Why this is a Bad Idea
- A struggling relationship only becomes more complicated and typically ends up dissolving faster when additional pressure is put on one or both partners.
- Having a baby on the way can fan the flames of discontent and insecure attachment. “Pregnancy immediately changes the dynamic of the relationship and causes estrangement it’s hard for men to understand what women are going through, creating a divide,” says Craig Malkin, Ph.D., a psychologist in Cambridge, MA. Especially when it’s not something he signed up for willingly suddenly being responsible for the health of the baby and the wellbeing of the mother is a lot for someone who didn’t want to make a commitment in the first place.
- Trying to save a doomed relationship by getting pregnant just doesn’t work. In fact, the fear of losing his attention only increases when a baby is tossed into the mix.
- A woman’s hormones create a sense of panic and fear that her partner is going to leave. She becomes overly controlling and concerned about his safety, because she doesn’t want to be left on her own to care for the baby.
- This can put an intense amount of strain on any relationship, but it’s especially detrimental to one that already shows cracks in its foundation. Men don’t want to feel trapped or controlled.
- Don’t try to force closeness by getting pregnant. Instead, take a break and re-evaluate the partnership. You might realize the relationship isn’t worth the struggle any longer, or you could discover a renewed sense of attraction remember, absence can make the heart grow fonder.
- It’s a terrible thing to do.

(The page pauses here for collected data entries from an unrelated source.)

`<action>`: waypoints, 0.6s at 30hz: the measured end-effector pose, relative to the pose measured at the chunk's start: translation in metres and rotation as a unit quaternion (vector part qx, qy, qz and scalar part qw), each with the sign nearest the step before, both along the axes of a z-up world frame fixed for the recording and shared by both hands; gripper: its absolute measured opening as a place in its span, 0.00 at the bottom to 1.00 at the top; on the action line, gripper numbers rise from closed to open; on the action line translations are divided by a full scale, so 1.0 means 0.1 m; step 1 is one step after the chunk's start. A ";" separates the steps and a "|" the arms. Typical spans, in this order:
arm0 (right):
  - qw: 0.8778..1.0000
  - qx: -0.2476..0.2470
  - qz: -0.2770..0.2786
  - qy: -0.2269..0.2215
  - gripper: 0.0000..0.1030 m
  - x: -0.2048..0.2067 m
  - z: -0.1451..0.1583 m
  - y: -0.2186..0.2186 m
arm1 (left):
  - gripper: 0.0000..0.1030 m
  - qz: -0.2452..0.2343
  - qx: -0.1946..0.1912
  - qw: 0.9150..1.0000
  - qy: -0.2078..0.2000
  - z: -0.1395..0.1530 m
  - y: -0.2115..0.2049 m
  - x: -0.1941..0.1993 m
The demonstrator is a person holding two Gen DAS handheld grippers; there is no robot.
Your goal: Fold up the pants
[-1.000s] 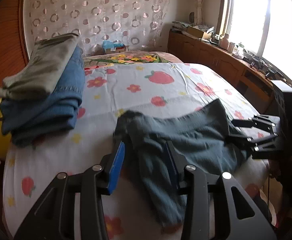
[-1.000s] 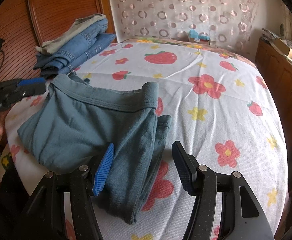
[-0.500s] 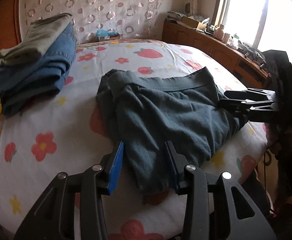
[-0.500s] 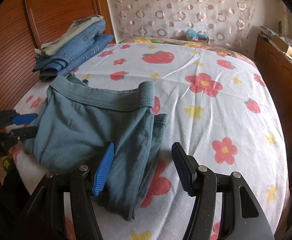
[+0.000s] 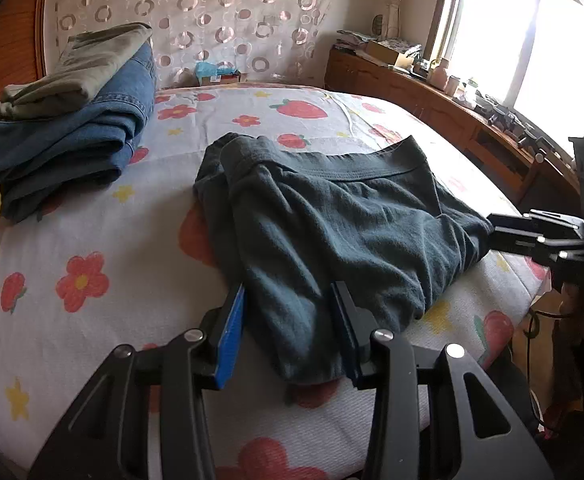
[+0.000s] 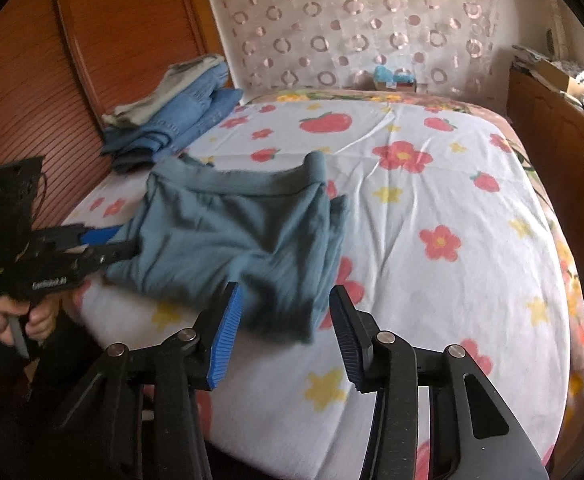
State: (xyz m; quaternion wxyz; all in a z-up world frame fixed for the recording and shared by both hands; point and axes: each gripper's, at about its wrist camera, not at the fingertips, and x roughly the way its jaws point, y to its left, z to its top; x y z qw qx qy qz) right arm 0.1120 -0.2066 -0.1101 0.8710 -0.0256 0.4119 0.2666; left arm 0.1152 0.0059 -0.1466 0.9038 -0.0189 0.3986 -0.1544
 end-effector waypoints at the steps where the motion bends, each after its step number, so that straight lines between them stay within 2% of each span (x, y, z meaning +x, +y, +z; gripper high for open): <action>1: 1.000 -0.005 0.001 0.001 0.41 -0.01 -0.02 0.01 | 0.40 0.000 0.000 1.000 0.000 0.00 0.00 -0.01; 6: 1.000 -0.008 -0.001 0.016 0.28 0.03 -0.12 0.01 | 0.40 0.001 0.002 1.000 -0.005 0.01 0.01 0.00; 7: 1.000 -0.004 0.001 0.016 0.17 0.02 -0.12 -0.01 | 0.41 0.002 0.000 1.000 -0.006 0.01 0.01 -0.01; 8: 1.000 0.001 0.001 0.013 0.12 0.01 -0.12 -0.03 | 0.41 0.003 -0.003 1.000 -0.007 0.01 0.02 -0.01; 13: 1.000 0.011 -0.015 -0.013 0.06 -0.03 -0.01 -0.14 | 0.42 0.002 -0.003 1.000 -0.009 0.00 0.01 -0.02; 18: 1.000 -0.004 -0.013 -0.007 0.06 -0.04 -0.08 -0.12 | 0.42 0.001 -0.003 1.000 -0.012 0.00 0.01 -0.03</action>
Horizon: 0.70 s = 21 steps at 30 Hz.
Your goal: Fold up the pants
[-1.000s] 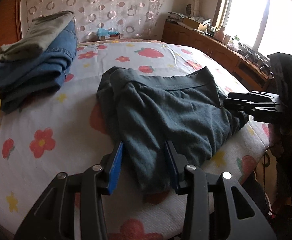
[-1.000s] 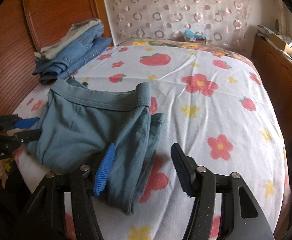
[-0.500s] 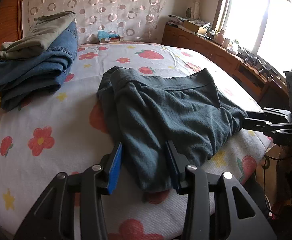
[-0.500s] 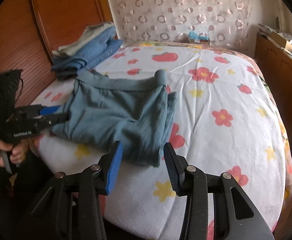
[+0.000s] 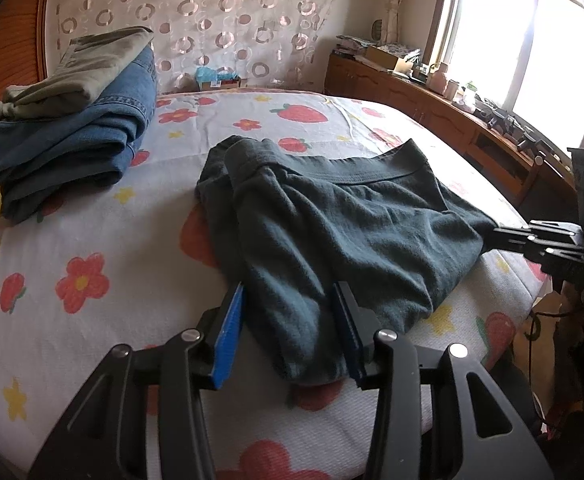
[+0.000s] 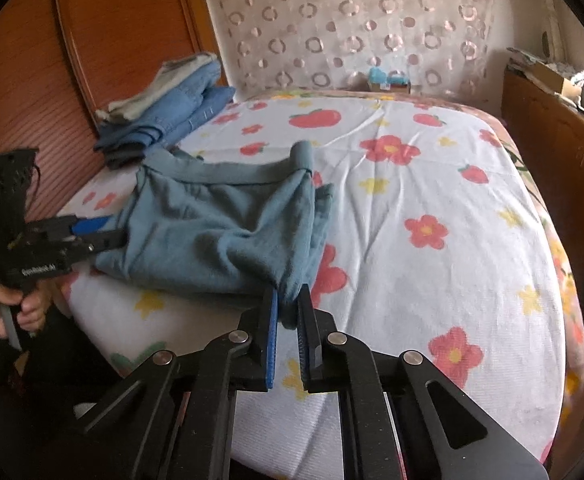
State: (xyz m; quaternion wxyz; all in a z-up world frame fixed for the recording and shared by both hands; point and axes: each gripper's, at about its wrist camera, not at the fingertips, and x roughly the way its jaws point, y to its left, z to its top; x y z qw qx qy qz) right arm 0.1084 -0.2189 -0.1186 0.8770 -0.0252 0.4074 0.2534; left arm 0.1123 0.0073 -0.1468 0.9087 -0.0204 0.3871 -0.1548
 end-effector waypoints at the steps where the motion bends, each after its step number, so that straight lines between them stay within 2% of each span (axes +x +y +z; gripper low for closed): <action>1: 1.000 -0.003 0.001 0.001 0.06 0.00 -0.01 0.01 | 0.42 0.000 -0.001 1.000 -0.001 0.00 0.00 0.00; 4: 1.000 -0.008 0.000 0.001 0.07 -0.01 0.01 0.02 | 0.42 0.005 -0.004 1.000 0.007 0.01 0.01 0.00; 6: 1.000 -0.010 -0.003 -0.005 0.15 -0.02 0.07 0.02 | 0.42 0.010 -0.012 1.000 0.018 0.05 0.04 0.01; 7: 1.000 -0.012 -0.004 -0.008 0.21 -0.01 0.09 0.02 | 0.42 0.012 -0.015 1.000 0.015 0.08 0.05 0.02; 9: 1.000 -0.011 -0.002 -0.011 0.41 0.01 0.16 0.02 | 0.42 0.016 -0.007 1.000 0.005 0.16 0.06 0.04; 10: 1.000 -0.008 -0.004 -0.015 0.55 0.04 0.19 0.02 | 0.42 0.018 -0.006 1.000 0.002 0.19 0.08 0.06; 15: 1.000 -0.003 -0.007 -0.018 0.57 0.25 0.30 0.07 | 0.42 0.022 -0.007 1.000 -0.003 0.29 0.13 0.22; 21: 1.000 -0.017 -0.021 -0.001 0.57 0.56 0.23 0.16 | 0.42 0.028 0.000 1.000 0.003 0.31 0.19 0.49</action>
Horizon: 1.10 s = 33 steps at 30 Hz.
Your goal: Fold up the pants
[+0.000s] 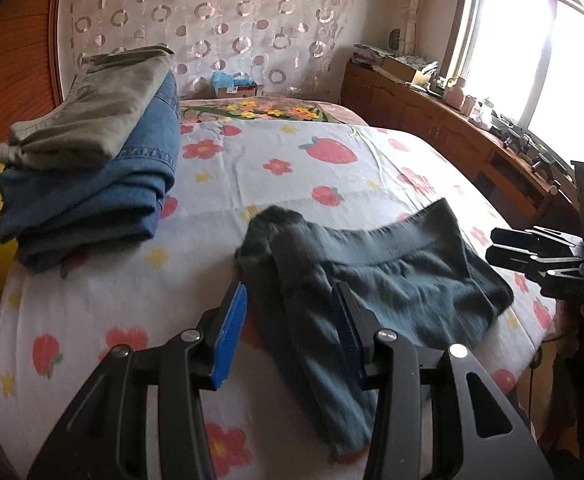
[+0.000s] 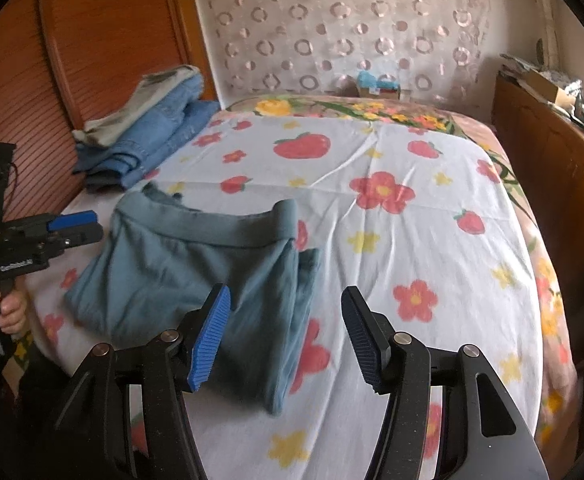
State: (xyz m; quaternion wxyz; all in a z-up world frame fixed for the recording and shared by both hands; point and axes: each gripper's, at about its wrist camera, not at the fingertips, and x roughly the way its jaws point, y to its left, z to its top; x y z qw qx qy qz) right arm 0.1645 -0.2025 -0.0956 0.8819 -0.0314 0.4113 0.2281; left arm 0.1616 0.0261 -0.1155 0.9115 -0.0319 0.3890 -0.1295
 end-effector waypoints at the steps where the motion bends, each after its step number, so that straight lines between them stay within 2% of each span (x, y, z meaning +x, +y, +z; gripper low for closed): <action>1: 1.000 -0.002 0.001 0.004 0.57 0.05 -0.02 0.02 | 0.42 -0.001 -0.001 1.000 0.004 -0.01 0.01 0.05; 13: 0.998 -0.040 0.015 0.035 0.57 0.40 -0.21 0.22 | 0.42 -0.023 -0.005 0.999 0.045 -0.22 0.05 0.39; 17: 0.998 -0.040 0.015 0.045 0.58 0.46 -0.28 0.24 | 0.42 -0.034 -0.017 0.998 0.045 -0.23 0.08 0.42; 24: 0.998 -0.050 0.012 0.029 0.58 0.42 -0.31 0.27 | 0.45 -0.042 -0.036 0.998 0.039 -0.26 0.16 0.40; 33: 0.998 -0.048 0.013 0.023 0.59 0.41 -0.32 0.27 | 0.46 -0.042 -0.035 0.998 0.038 -0.26 0.19 0.40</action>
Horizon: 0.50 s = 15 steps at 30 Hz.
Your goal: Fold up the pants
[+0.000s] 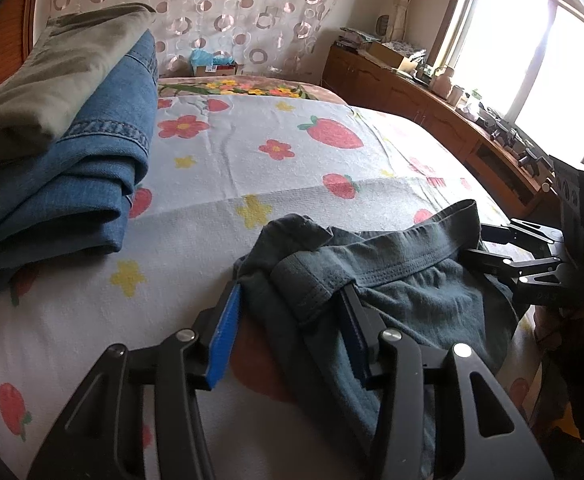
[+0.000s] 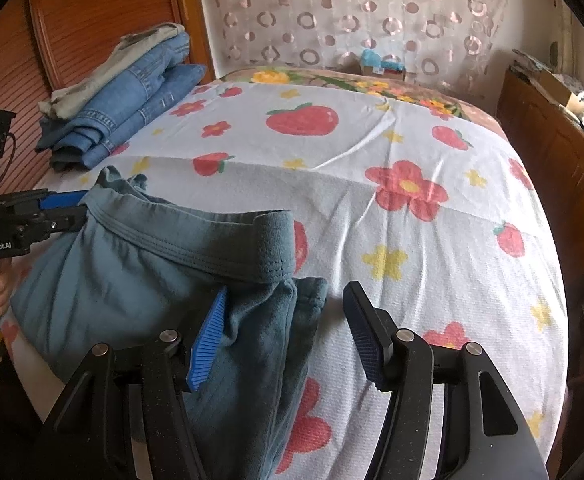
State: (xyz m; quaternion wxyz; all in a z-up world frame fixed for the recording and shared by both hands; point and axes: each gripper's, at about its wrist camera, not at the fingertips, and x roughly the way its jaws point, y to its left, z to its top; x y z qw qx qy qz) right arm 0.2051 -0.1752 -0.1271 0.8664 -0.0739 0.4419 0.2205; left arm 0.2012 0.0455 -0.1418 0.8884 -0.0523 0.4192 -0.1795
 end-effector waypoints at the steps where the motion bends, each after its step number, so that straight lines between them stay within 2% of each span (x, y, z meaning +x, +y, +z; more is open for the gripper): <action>1: 1.000 -0.001 0.000 0.000 0.59 0.00 0.00 0.00 | 0.46 0.000 0.000 1.000 0.000 0.00 0.00 0.00; 3: 1.000 -0.002 0.001 0.000 0.58 0.00 0.00 0.00 | 0.46 0.000 0.000 1.000 0.000 0.00 0.02 0.00; 4: 1.000 0.000 0.005 0.001 0.52 -0.01 0.00 0.00 | 0.46 0.000 0.000 1.000 0.000 0.00 0.01 0.00; 5: 1.000 0.003 0.011 0.002 0.42 -0.01 0.01 0.01 | 0.46 0.000 0.001 1.000 0.000 0.00 0.01 0.00; 8: 1.000 0.009 0.021 0.004 0.31 -0.04 0.02 0.04 | 0.46 0.001 0.001 1.000 0.001 0.00 0.01 0.00; 15: 0.999 0.031 0.024 0.011 0.23 -0.03 0.01 0.01 | 0.46 0.008 -0.005 1.000 0.017 0.04 0.00 0.04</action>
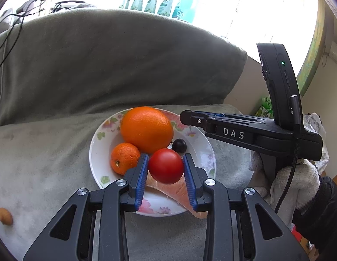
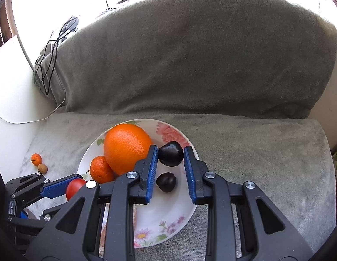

You are considering bringing a child into a completely messed up situation.
- You are considering using a child to accomplish a morally repulsive goal that has little to no chance of success. You will not secure a relationship for yourself by baby trapping him and it isn’t okay. You will be lucky if you secure a relationship between him and the child, but there’s no strong likelihood of that either.
Honestly if a man is not interested in you or making things work a baby will not change his mind. If he does stay he is really interested in a baby not in you. Save yourself the drama.